Biden has resisted calls from top congressional Democrats — including Senate Majority Leader Chuck Schumer and Massachusetts Sen. Elizabeth Warren — to use his executive authority to forgive $50,000 in federal student loan debt per borrower.

But Biden, who has said he would support canceling $10,000 per borrower, has repeatedly argued that the government shouldn’t forgive debt for people who went to “Harvard and Yale and Penn.” He’s also indicated that he believes Congress should make changes through legislation, which would make them harder to undo, though Psaki said Tuesday that the White House is “still taking a closer look at our options on student loans.”

“This includes examining the authorities we have, the existing loan forgiveness programs that are clearly not working as well as they should,” Psaki said.

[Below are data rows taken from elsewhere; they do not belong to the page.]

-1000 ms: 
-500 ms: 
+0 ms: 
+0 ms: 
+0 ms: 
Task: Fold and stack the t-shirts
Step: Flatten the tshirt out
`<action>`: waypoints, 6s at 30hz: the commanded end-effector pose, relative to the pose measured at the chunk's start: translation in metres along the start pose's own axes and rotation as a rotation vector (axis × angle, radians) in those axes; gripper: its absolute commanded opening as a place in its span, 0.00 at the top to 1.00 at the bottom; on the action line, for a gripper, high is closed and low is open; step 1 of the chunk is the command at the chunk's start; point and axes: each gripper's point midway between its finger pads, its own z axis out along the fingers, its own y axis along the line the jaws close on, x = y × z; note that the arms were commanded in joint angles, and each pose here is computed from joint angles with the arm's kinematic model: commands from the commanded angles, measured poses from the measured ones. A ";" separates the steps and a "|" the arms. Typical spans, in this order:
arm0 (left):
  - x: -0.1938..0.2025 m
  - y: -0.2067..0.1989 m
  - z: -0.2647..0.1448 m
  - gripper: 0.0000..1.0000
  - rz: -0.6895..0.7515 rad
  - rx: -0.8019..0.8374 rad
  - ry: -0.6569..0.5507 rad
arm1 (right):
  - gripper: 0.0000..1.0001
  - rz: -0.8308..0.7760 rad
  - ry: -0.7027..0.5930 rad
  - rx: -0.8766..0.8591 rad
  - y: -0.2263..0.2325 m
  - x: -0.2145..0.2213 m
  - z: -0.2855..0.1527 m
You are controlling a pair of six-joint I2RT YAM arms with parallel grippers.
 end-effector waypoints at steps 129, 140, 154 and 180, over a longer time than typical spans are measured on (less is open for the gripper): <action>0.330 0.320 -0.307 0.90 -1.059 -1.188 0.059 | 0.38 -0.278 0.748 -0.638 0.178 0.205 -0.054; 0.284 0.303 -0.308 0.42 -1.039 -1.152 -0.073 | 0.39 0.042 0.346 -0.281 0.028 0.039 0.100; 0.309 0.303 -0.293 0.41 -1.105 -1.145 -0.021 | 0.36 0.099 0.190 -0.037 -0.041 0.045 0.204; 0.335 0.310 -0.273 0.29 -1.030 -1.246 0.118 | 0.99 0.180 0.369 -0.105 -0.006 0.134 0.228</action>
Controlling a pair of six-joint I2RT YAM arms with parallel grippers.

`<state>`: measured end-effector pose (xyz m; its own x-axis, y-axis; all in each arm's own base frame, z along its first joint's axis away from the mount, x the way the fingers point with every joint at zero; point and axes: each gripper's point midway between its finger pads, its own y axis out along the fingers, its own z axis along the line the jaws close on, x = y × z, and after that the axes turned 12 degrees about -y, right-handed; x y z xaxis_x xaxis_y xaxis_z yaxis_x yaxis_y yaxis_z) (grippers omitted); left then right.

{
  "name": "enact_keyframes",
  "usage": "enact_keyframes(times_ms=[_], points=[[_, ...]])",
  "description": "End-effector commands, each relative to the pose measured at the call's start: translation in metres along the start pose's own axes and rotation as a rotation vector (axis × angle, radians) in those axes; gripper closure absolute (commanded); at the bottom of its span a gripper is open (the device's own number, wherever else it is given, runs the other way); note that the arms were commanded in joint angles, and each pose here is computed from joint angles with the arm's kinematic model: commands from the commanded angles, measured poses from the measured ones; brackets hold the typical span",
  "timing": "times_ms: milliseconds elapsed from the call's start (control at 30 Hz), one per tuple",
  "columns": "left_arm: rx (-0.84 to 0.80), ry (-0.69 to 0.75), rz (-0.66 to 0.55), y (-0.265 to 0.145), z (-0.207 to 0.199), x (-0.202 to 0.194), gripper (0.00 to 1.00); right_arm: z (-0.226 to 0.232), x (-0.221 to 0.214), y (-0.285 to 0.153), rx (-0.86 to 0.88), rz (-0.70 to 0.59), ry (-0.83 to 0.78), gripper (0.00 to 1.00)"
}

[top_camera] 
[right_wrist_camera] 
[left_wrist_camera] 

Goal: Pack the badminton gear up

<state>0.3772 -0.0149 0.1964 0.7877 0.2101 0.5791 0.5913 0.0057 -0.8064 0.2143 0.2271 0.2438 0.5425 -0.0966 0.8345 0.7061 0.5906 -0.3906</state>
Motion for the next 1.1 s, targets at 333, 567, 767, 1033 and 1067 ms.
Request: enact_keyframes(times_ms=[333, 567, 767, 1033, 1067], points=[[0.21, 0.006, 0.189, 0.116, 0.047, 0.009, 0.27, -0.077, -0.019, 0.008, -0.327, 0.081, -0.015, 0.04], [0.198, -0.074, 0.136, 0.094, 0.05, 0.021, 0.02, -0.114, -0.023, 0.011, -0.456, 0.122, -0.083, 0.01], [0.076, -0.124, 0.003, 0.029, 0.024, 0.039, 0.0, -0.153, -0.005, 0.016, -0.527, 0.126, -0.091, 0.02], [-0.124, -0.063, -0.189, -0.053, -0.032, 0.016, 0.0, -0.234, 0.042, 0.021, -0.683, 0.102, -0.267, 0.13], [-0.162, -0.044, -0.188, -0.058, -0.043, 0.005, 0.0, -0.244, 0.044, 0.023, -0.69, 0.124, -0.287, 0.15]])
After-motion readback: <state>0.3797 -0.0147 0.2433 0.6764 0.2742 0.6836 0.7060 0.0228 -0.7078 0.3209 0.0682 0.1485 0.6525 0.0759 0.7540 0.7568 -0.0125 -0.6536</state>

Psaki continued: “This includes borrower defense, total and permanent disability charges, there’s a lot of steps we’re looking at and we’ll continue to review those and be in touch of course with Leader Schumer about our process.”

A broad cancellation of federal student loan debt would be unprecedented. But a memo from lawyers at Harvard’s Legal Services Center and its Project on Predatory Student Lending says the Department of Education has the power to do so.

The department already has some more targeted debt cancellation policies in place. It wipes away debt for defrauded students as well as disabled veterans. Biden could provide relief for hundreds of thousands of more borrowers just by expanding those programs, according to the National Student Legal Defense Network.

In one of his first acts in office, Biden extended the pause on student loan payments and interest, a Covid relief benefit put in place by Congress last year that had already been renewed by the Trump administration. Federal student loan borrowers won’t have to make payments until October 1 at the earliest.

And the administration earlier this month reversed a controversial Trump-era policy that will lead to the cancellation of roughly $1 billion in student debt for borrowers who were defrauded by their colleges.

The change will deliver full loan forgiveness to 73,000 people who were deemed eligible for the relief under former Education Secretary Betsy Devos but received only partial loan forgiveness after she changed the cancellation calculation.

Last week, the administration waived a paperwork requirement during the pandemic for disabled borrowers to receive approval for loan forgiveness. But advocates say much more could be done to help these borrowers, like automatically discharging their debt.